Produce as output only the lines below starting at the line with "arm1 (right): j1" and continuing through the line with "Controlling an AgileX", each one exactly as written.

========================================

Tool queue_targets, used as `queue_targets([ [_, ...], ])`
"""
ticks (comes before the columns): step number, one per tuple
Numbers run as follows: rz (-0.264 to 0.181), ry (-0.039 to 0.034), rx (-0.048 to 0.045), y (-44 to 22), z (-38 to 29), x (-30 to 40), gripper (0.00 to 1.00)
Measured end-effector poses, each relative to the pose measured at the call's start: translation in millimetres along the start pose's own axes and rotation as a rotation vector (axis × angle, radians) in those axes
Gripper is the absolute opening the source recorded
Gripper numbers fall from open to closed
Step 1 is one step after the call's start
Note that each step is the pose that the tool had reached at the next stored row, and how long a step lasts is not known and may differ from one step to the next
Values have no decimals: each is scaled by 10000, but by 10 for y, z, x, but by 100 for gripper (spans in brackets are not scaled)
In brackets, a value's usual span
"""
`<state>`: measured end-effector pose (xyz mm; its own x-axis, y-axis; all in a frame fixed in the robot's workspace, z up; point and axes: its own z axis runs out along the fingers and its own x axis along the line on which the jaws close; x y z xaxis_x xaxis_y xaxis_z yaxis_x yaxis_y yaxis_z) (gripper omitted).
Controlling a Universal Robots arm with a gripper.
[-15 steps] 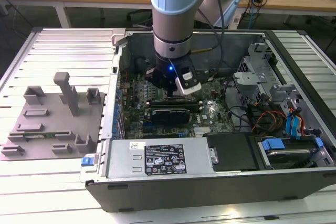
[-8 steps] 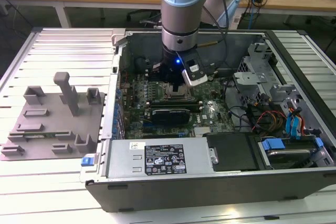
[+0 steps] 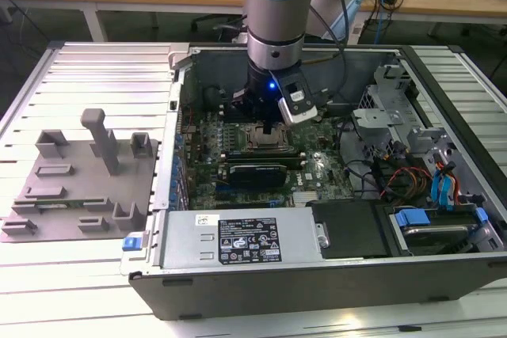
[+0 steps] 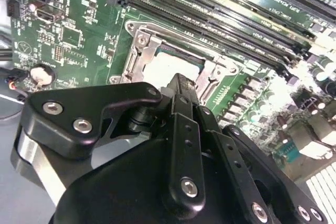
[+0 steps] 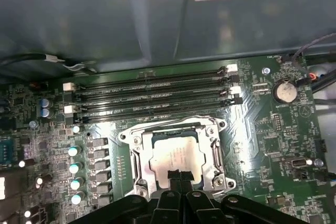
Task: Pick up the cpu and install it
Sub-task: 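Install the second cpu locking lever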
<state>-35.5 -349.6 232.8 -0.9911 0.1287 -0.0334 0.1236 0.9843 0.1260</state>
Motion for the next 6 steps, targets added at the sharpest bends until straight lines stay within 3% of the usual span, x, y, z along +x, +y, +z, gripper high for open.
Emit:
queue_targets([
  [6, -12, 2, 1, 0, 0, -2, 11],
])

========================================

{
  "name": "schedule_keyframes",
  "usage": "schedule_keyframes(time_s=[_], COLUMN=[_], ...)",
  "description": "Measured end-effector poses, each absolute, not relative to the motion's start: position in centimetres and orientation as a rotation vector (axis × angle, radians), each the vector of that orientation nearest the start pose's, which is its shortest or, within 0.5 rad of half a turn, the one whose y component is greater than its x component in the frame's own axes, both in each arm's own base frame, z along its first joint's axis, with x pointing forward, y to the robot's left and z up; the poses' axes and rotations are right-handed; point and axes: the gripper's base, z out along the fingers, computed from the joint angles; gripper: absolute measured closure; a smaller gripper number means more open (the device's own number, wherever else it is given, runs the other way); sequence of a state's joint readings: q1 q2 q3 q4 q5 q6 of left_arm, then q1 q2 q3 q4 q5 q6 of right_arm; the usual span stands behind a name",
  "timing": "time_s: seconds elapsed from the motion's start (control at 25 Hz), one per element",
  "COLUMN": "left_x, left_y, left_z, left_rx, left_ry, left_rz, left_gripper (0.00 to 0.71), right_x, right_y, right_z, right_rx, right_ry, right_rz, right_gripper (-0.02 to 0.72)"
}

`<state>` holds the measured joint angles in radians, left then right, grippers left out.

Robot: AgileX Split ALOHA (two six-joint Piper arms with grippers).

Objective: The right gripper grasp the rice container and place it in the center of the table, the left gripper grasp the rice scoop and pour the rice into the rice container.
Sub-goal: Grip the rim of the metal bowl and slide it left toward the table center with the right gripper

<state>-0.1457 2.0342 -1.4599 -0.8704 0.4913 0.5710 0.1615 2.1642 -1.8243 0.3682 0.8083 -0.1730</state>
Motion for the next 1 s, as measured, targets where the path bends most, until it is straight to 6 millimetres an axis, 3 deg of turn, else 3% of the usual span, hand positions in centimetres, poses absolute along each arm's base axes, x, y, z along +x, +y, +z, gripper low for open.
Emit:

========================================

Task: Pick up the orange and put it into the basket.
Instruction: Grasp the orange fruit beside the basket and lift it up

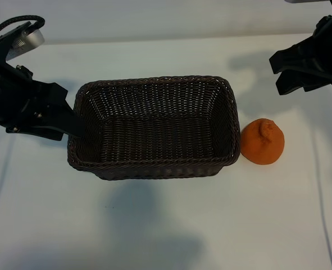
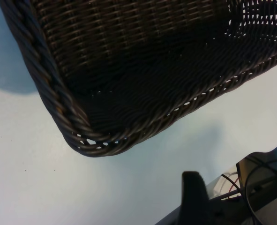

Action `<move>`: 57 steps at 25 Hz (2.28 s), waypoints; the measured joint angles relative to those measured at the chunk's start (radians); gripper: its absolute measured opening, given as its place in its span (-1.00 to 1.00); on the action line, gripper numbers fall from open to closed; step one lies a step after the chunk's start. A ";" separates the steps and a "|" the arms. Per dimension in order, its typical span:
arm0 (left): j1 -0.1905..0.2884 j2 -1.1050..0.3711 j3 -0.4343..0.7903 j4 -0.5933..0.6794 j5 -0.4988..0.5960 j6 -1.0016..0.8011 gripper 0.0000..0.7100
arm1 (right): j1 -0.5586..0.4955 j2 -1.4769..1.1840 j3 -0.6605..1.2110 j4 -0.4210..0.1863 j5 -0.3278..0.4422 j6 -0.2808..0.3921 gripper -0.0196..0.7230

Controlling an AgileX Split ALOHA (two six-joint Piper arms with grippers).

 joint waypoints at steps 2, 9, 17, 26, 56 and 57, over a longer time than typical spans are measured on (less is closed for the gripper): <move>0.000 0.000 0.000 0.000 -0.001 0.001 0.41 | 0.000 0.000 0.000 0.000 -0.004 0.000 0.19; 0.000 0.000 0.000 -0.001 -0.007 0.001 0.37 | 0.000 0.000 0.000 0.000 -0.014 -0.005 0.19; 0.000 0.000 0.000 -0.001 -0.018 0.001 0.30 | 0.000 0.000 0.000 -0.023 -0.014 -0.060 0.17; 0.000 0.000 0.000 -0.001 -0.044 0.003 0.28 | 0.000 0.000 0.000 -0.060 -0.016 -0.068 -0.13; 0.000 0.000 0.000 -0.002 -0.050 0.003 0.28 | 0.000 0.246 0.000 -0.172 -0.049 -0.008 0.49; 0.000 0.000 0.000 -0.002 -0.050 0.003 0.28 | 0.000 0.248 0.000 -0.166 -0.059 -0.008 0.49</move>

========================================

WRITTEN SOLUTION |
arm1 (right): j1 -0.5586..0.4955 j2 -1.4769..1.1840 j3 -0.6605..1.2110 j4 -0.4210..0.1863 j5 -0.3278..0.4422 j6 -0.2808..0.3921 gripper -0.0196..0.7230

Controlling an AgileX Split ALOHA (two six-joint Piper arms with grippers).

This exercise is complete.